[[ Data to examine, beginning ]]

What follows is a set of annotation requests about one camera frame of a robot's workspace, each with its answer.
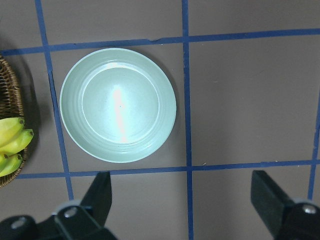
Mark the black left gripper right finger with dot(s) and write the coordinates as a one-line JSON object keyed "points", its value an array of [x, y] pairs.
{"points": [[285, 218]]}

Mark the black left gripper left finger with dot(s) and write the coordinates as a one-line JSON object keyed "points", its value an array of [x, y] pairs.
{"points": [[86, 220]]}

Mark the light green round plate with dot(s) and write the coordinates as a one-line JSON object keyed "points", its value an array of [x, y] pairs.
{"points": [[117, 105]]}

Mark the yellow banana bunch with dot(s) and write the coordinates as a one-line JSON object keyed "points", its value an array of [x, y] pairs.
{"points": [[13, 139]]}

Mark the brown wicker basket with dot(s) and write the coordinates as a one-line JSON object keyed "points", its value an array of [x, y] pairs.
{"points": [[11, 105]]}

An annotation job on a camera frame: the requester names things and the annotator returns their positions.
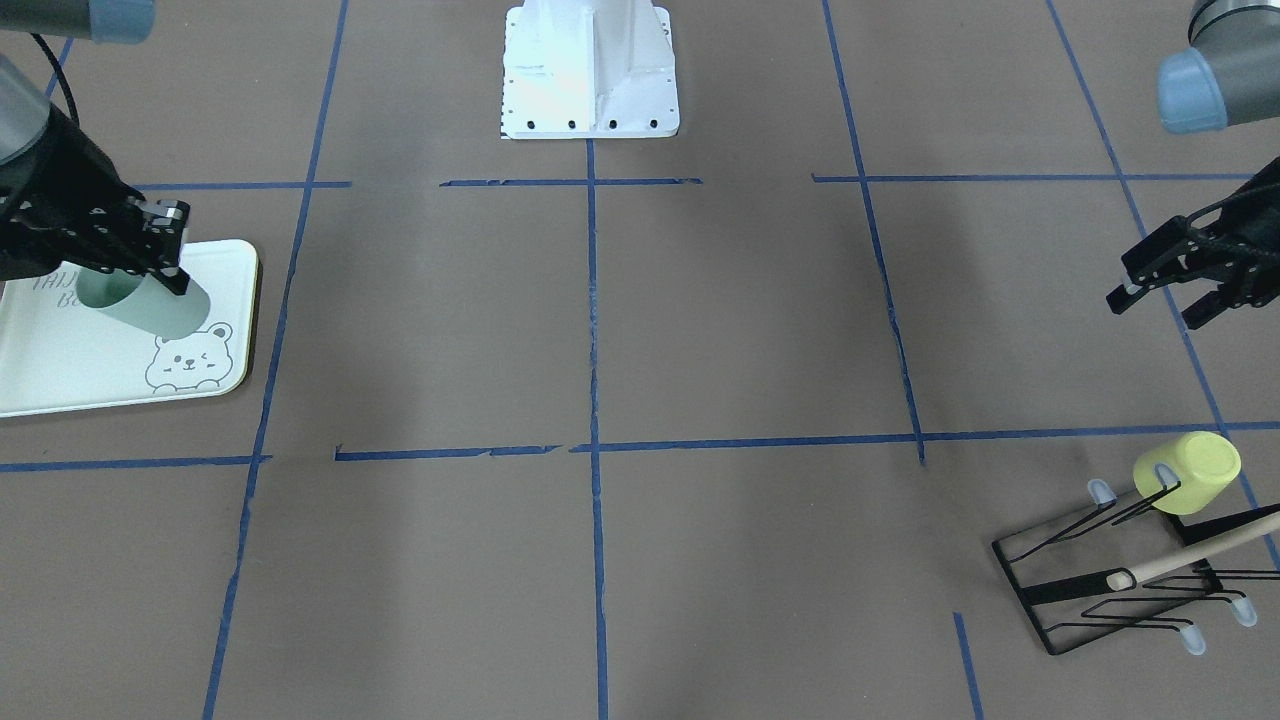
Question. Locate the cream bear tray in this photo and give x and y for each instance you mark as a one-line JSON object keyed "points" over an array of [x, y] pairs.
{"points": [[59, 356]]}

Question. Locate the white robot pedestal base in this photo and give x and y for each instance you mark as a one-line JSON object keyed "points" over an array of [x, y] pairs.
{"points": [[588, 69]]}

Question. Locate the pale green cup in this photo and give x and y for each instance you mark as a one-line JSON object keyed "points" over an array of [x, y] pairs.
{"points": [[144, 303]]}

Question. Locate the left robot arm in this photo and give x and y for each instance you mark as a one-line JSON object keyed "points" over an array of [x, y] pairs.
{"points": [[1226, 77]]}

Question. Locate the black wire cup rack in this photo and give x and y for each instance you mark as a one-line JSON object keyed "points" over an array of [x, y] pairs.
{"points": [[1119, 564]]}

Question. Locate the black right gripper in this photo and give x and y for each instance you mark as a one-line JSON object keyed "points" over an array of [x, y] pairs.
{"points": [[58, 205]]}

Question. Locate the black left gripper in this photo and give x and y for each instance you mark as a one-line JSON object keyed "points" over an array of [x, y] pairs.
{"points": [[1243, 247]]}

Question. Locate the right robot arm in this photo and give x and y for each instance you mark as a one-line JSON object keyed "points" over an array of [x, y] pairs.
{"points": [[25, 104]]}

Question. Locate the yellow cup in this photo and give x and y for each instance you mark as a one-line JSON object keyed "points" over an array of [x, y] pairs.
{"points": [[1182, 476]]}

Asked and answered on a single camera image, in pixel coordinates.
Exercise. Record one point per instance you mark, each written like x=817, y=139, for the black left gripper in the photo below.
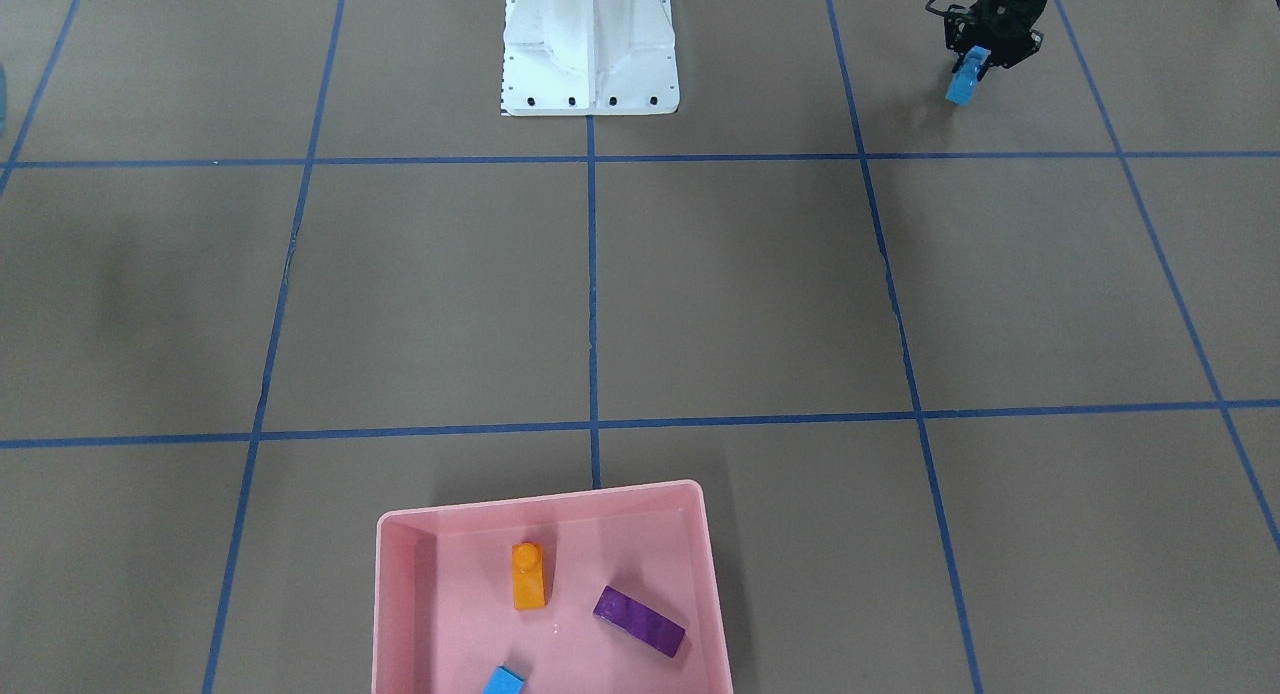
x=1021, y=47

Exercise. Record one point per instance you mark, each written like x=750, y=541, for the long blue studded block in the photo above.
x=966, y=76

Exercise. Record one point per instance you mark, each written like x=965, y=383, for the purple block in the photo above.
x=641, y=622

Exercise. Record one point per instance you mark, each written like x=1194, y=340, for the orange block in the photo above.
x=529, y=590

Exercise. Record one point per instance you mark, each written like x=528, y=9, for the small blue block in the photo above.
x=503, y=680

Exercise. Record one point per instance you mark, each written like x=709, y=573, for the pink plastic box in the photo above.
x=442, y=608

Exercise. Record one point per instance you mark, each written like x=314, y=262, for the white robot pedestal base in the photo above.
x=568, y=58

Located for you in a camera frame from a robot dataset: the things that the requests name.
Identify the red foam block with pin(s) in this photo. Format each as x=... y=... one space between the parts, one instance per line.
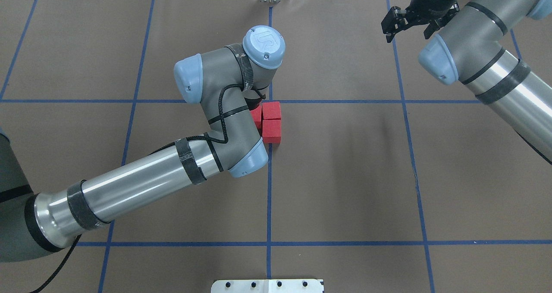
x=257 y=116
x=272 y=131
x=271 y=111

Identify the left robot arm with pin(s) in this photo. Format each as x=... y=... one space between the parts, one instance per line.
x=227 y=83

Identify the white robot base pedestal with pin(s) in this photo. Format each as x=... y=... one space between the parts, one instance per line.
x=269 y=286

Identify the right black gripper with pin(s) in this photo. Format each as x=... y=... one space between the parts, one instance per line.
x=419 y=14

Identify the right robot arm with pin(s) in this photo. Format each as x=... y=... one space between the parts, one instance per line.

[[ Data to examine, end ]]

» Exercise details: Search the records for the word "camera". Copy each line where it appears.

» Answer to this exercise:
What follows is a set of annotation requests about one camera frame of a robot's workspace, each with its answer.
An annotation job on a camera frame: the requester names things and the annotator returns their positions.
Asked and answered on a single camera image, in pixel coordinates.
Located for you in a camera frame from a robot dataset: the things that the requests name.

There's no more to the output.